In this study, a total of twenty-eight bacterial symbionts 16S rRNA were observed from genomic DNA extractions of the honeybee-associated fungi (Table2). Among them, nineteen, six, two, and one strain were isolated from the host of the Agaricomycetes, Sordariomycetes, Dothideomycetes, and Eurotiomycetes, respectively. All bacterial symbionts were divided into four genera by initial BLAST comparisons in GenBank and were putatively identified as Bacillus velezensis, Bacillus siamensis, Microbacterium tumbae, Pandoraea sputorum, and Achromobacter xylosoxidans.
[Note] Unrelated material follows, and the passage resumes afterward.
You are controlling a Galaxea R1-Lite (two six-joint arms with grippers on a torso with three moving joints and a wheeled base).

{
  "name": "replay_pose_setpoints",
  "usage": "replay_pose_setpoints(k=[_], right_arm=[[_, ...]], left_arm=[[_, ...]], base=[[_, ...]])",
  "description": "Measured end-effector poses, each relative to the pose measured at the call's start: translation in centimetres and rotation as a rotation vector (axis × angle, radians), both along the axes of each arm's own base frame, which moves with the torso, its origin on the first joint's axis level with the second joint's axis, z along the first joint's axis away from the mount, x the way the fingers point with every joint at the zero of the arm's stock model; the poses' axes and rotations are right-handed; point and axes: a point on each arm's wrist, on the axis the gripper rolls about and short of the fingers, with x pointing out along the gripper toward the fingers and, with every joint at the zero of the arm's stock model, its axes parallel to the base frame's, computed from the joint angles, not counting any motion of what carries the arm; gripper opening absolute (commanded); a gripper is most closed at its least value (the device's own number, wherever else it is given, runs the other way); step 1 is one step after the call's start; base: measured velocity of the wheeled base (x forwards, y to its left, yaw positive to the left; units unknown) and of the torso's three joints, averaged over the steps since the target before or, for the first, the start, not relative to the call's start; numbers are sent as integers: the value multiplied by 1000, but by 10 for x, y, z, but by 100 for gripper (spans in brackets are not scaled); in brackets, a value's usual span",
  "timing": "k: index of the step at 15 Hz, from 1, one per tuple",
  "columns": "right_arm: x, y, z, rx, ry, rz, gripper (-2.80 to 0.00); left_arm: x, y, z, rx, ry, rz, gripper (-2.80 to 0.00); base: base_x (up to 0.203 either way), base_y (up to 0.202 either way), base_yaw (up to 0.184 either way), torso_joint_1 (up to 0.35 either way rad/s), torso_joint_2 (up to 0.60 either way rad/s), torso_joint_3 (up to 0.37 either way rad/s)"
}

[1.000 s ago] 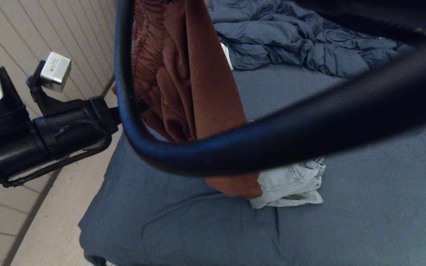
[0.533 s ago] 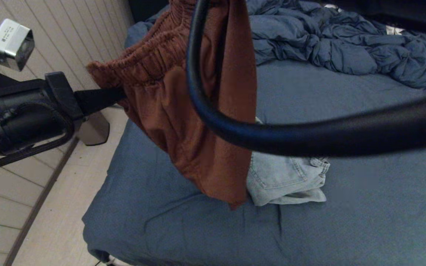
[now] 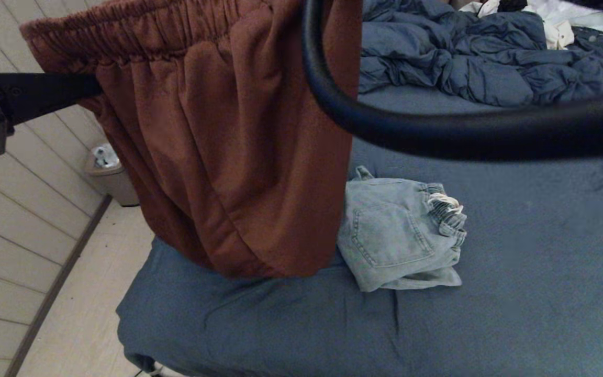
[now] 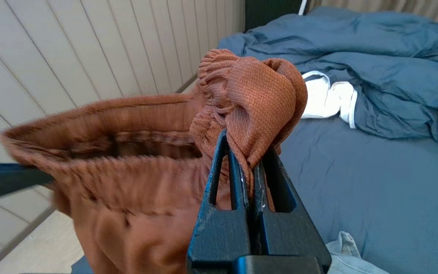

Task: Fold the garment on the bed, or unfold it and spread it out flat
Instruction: Unford the brown shorts

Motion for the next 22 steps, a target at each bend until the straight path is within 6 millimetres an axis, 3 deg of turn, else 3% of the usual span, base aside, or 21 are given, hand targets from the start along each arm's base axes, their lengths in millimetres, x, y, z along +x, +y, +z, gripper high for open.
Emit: replay_pose_setpoints(k=[5,14,17,22], right_arm=[[-3,-10,-3,-10,14,-25,-280],[9,-4,-33,-111,65,-80,-280],[38,-8,-42,-138,85,-185,-280],[106,1,-77,-222,142,-342,-280]], left_arm=[[-23,12,16,63,-43,102,-280],[-51,33,31,189,-48,207,-280],[-37,33,32,203,-25,250,-280],[21,34,21,253,1,341,-280]], base=[[0,0,0,0,0,0],[0,0,0,0,0,0],[0,0,0,0,0,0],[0,0,0,0,0,0]])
These bacterial symbionts were mainly identified as B. velezensis and B. siamensis in Bacillaceae. Moreover, B. velezensis was obtained from fungi of different honeybee samples or parts, such as honeybee gut, hypopharyngeal gland, head, cuticle, larvae, honeycomb, and royal jelly.
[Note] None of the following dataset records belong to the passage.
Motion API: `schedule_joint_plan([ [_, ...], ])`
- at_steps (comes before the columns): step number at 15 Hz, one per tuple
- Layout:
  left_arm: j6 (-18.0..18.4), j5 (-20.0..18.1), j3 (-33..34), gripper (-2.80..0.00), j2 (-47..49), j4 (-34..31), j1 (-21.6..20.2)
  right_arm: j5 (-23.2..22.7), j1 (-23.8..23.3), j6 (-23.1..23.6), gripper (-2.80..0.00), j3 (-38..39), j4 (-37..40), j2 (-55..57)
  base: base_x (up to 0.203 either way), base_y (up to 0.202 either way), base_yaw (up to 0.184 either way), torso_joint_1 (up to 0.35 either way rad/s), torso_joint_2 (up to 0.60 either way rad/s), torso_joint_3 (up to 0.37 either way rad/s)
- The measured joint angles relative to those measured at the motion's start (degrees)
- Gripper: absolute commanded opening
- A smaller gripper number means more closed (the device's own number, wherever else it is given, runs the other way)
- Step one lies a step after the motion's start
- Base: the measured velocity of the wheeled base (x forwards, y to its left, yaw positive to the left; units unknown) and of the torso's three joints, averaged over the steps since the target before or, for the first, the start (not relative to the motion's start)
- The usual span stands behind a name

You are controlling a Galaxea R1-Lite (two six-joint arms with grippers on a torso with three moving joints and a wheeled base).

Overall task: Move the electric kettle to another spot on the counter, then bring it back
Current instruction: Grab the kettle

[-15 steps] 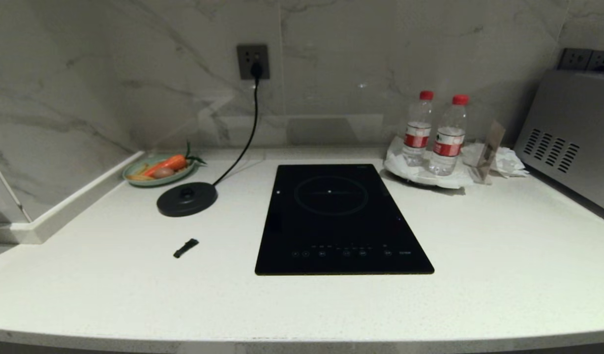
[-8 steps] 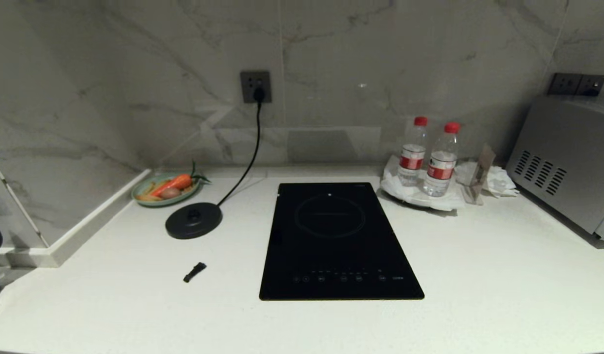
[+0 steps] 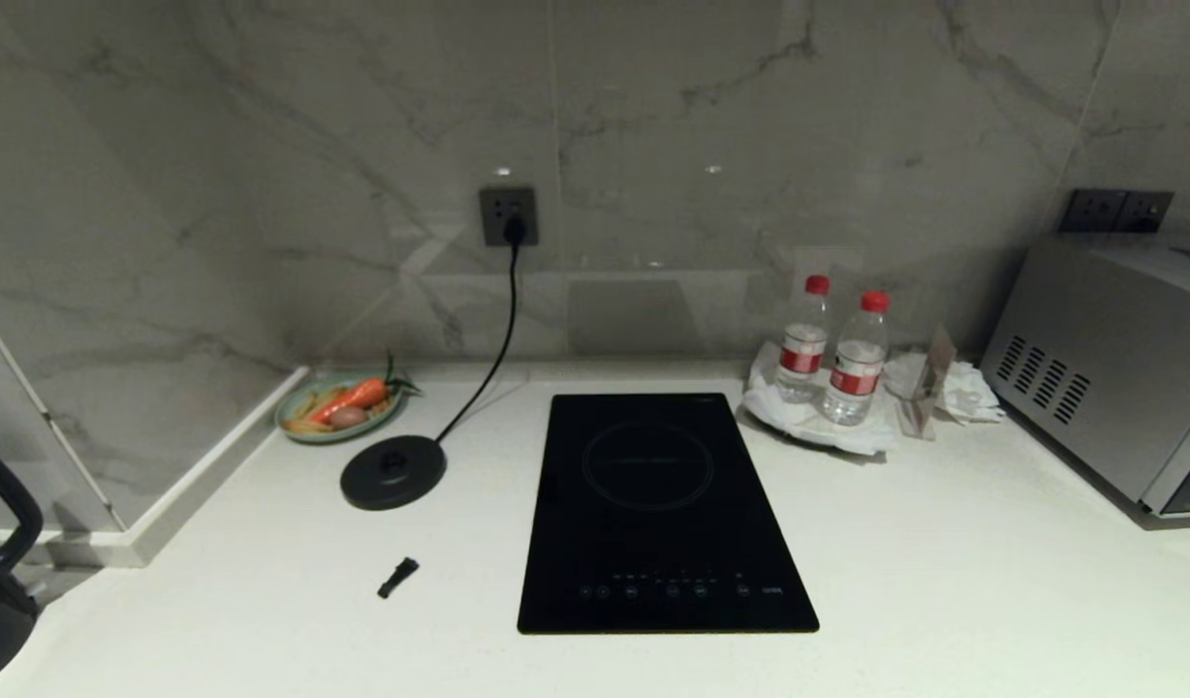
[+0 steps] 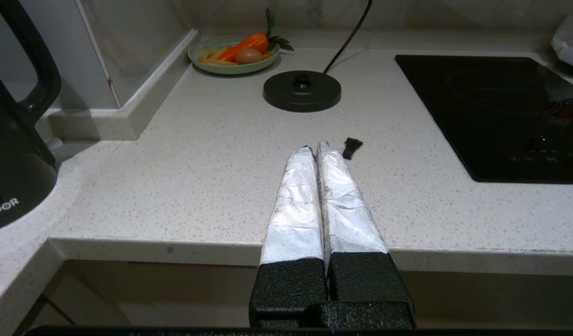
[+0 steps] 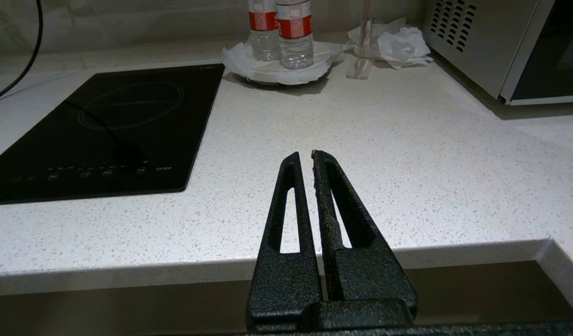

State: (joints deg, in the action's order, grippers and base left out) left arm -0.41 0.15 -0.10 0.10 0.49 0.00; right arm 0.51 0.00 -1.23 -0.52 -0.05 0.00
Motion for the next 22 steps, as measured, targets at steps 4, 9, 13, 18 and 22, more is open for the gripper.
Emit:
schedule_joint_plan([
  [4, 0.0, 0.0, 0.0, -2.80, 0.0, 0.0, 0.0, 0.0, 0.0, 0.0, -2.80, 0.0, 0.0, 0.0, 0.000, 0.000, 0.000, 0.145, -0.36, -0.215],
  [9, 0.0, 0.0, 0.0, -2.80, 0.0, 0.0, 0.0, 0.0, 0.0, 0.1, -2.80, 0.0, 0.0, 0.0, 0.000, 0.000, 0.000, 0.139, -0.34, -0.195],
  [13, 0.0, 0.0, 0.0, -2.80, 0.0, 0.0, 0.0, 0.0, 0.0, 0.1, -2.80, 0.0, 0.0, 0.0, 0.000, 0.000, 0.000, 0.151, -0.34, -0.197],
  [18, 0.0, 0.0, 0.0, -2.80, 0.0, 0.0, 0.0, 0.0, 0.0, 0.2, -2.80, 0.0, 0.0, 0.0, 0.000, 0.000, 0.000, 0.096, -0.22, -0.115],
  [22, 0.0, 0.0, 0.0, -2.80, 0.0, 0.0, 0.0, 0.0, 0.0, 0.5, -2.80, 0.0, -0.1, 0.0, 0.000, 0.000, 0.000, 0.000, 0.00, 0.000],
])
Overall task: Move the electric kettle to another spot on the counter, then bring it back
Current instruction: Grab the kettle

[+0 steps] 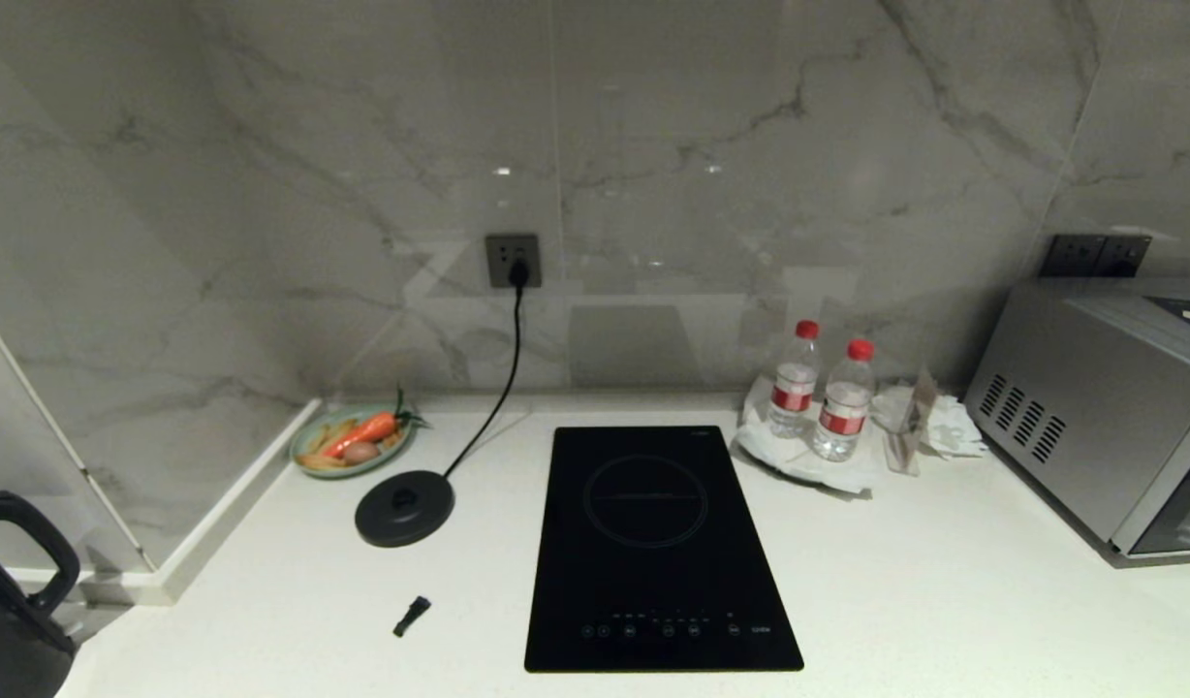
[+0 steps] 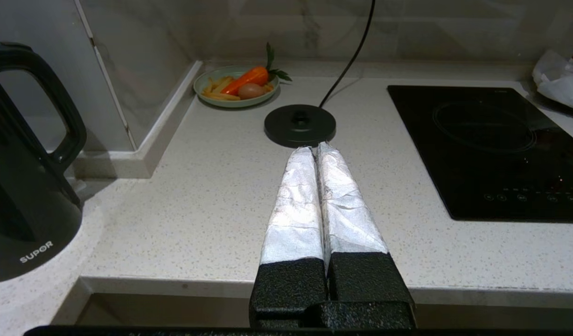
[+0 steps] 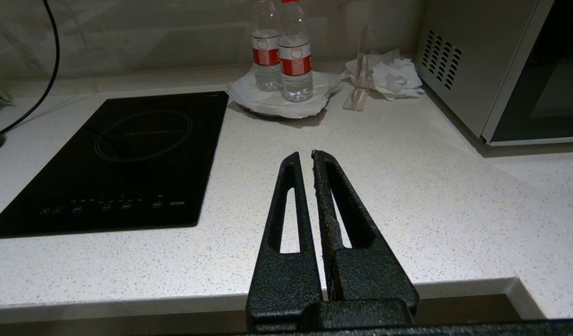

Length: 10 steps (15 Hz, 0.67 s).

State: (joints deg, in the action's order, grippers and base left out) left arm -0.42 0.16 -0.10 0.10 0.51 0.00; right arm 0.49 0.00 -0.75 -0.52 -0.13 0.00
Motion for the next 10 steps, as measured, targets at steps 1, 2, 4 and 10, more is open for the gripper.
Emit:
schedule_joint_plan([
  [1, 0.0, 0.0, 0.0, -2.80, 0.0, 0.0, 0.0, 0.0, 0.0, 0.0, -2.80, 0.0, 0.0, 0.0, 0.000, 0.000, 0.000, 0.000, 0.00, 0.000],
  [2, 0.0, 0.0, 0.0, -2.80, 0.0, 0.0, 0.0, 0.0, 0.0, 0.0, -2.80, 0.0, 0.0, 0.0, 0.000, 0.000, 0.000, 0.000, 0.00, 0.000],
  [4, 0.0, 0.0, 0.0, -2.80, 0.0, -0.1, 0.0, 0.0, 0.0, 0.0, -2.80, 0.0, -0.1, 0.0, -0.003, -0.001, 0.037, 0.001, 0.00, 0.000],
  [10, 0.0, 0.0, 0.0, -2.80, 0.0, 0.0, 0.0, 0.0, 0.0, 0.0, -2.80, 0.0, 0.0, 0.0, -0.003, -0.007, 0.169, 0.007, 0.01, 0.002],
])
Table 2 The taxonomic classification of bacterial symbionts from cultivable fungi associated with Apis mellifera ligustica, and similarity values for 16S rRNA gene sequences

Antimicrobial activities

The filter paper disc method was used to evaluate the antibacterial activities of 36 fungal crude extracts, which were obtained from the cultivation supernatant (Table3). Most of the fungal crude extracts showed no antibacterial activities. However, I. lacteus FWJ16 displayed moderate activity against E. coli with a disc diameter of inhibition zone diameter (IZD) of 10.13 mm, which was weaker than the positive gentamicin sulfate with the IZD of 26.33 mm. Additionally, P. brasiliense MFYC10 also displayed moderate activity against S. aureus with the IZD of 9.67 mm, which was weaker than the positive gentamicin sulfate with the IZD of 23.92 mm.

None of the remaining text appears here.